- **TASK PROMPT**
Where the listing below reaches the line containing "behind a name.", start writing out lines exactly, and stop once the line containing "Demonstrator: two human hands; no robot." has been written.

======== DATA EXTRACT ========

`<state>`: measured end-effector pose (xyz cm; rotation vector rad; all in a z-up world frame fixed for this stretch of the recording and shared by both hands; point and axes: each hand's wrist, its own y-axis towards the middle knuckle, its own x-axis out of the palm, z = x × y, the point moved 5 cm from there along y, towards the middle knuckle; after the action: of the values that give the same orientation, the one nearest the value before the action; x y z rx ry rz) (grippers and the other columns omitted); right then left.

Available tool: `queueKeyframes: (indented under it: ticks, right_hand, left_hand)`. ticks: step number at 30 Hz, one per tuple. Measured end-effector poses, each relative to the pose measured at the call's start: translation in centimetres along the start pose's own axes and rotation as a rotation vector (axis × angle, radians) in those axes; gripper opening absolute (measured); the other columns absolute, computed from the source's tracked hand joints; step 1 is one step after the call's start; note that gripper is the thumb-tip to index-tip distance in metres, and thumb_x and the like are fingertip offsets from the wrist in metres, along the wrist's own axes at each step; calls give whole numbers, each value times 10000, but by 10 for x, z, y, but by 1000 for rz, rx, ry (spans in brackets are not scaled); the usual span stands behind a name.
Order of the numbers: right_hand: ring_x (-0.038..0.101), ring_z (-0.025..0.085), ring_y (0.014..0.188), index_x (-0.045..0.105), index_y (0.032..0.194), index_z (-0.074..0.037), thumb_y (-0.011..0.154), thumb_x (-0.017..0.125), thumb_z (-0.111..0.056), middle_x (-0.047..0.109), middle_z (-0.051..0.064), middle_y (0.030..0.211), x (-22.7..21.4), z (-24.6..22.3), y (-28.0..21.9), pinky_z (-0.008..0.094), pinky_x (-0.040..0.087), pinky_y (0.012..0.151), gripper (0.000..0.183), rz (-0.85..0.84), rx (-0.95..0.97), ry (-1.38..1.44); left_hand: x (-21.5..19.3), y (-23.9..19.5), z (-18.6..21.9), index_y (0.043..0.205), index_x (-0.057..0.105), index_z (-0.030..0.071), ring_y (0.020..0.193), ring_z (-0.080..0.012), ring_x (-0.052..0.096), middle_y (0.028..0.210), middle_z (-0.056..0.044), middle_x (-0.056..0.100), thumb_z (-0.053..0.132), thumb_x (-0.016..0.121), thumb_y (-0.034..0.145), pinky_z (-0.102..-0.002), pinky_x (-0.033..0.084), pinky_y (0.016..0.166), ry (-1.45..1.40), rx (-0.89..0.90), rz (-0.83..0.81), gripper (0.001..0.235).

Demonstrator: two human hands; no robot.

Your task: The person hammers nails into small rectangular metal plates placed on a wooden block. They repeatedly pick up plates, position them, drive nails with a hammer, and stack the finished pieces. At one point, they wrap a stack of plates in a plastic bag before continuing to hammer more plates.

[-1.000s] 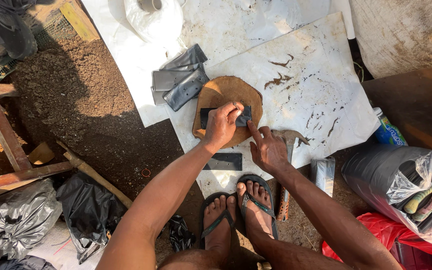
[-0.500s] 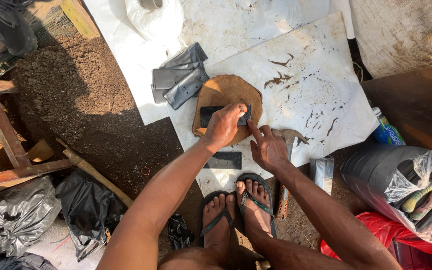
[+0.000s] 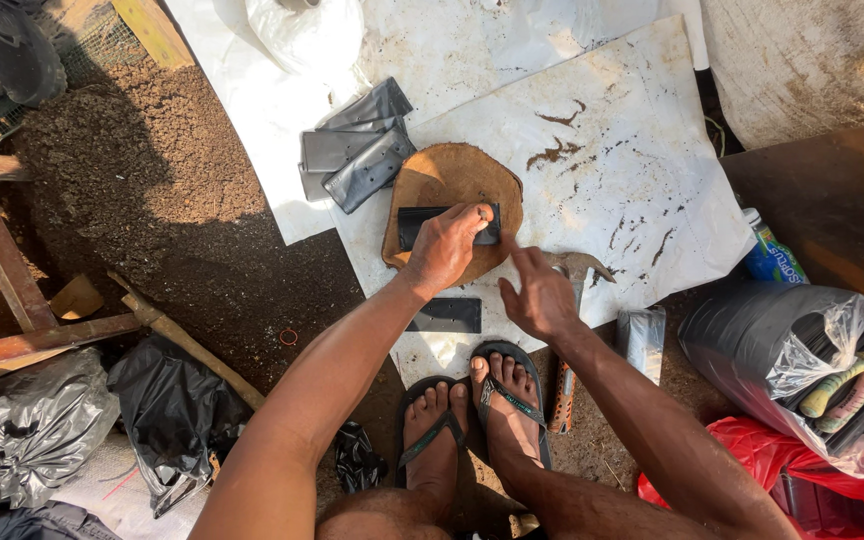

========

- **SOLUTION FOR THIS EXERCISE**
Available tool: `queueKeyframes: (indented under it: ticks, right_hand, left_hand)`. ticks: step number at 30 Hz, one per tuple. Measured end-effector poses, each relative to the pose measured at the call's start: translation in centimetres along the start pose's own axes and rotation as a rotation vector (axis × angle, radians) in those axes; gripper opening absolute (measured); the other columns absolute, computed from the source's tracked hand joints; step 1 is one step after the call's start; note that gripper is the thumb-tip to index-tip distance in metres, and thumb_x and the like are fingertip offsets from the wrist in metres, along the wrist's own axes at each step; calls give whole numbers, each value times 10000, but by 10 for x, z, y, but by 1000 for rz, rx, ry (spans in brackets are not scaled); the usual span stands behind a name.
Order of the numbers: right_hand: ring_x (-0.038..0.101), ring_z (-0.025..0.085), ring_y (0.014..0.188), index_x (-0.045..0.105), index_y (0.032..0.194), index_z (-0.074..0.037), thumb_y (-0.011..0.154), thumb_x (-0.017..0.125), thumb_z (-0.111..0.056), middle_x (-0.047..0.109), middle_z (-0.051..0.064), middle_y (0.030..0.211), x (-22.7..21.4), z (-24.6..22.3), y (-28.0..21.9), pinky_z (-0.008..0.094), pinky_x (-0.040..0.087), pinky_y (0.012..0.151), gripper (0.000..0.183), rz (-0.85..0.84), rx (-0.95..0.97), ry (-1.38..1.44); left_hand: x (-21.5..19.3), y (-23.9..19.5), z (-18.6..21.9), index_y (0.043..0.205), index_x (-0.057..0.105), index_z (-0.030..0.071), ring_y (0.020..0.193), ring_z (-0.080..0.012), ring_x (-0.052..0.096), middle_y (0.028..0.210), middle_z (-0.056..0.044), middle_x (-0.056..0.100), thumb_z (-0.053..0.132), thumb_x (-0.016..0.121), thumb_y (-0.034..0.145), pinky_z (-0.102..-0.002), pinky_x (-0.033..0.084), pinky_y (0.016..0.166), ry (-1.45..1.40), rx (-0.89..0.90), rz (-0.83..0.81), gripper (0.001..0.235).

Demonstrator: two human hands; no robot.

Output for the exercise is now complete.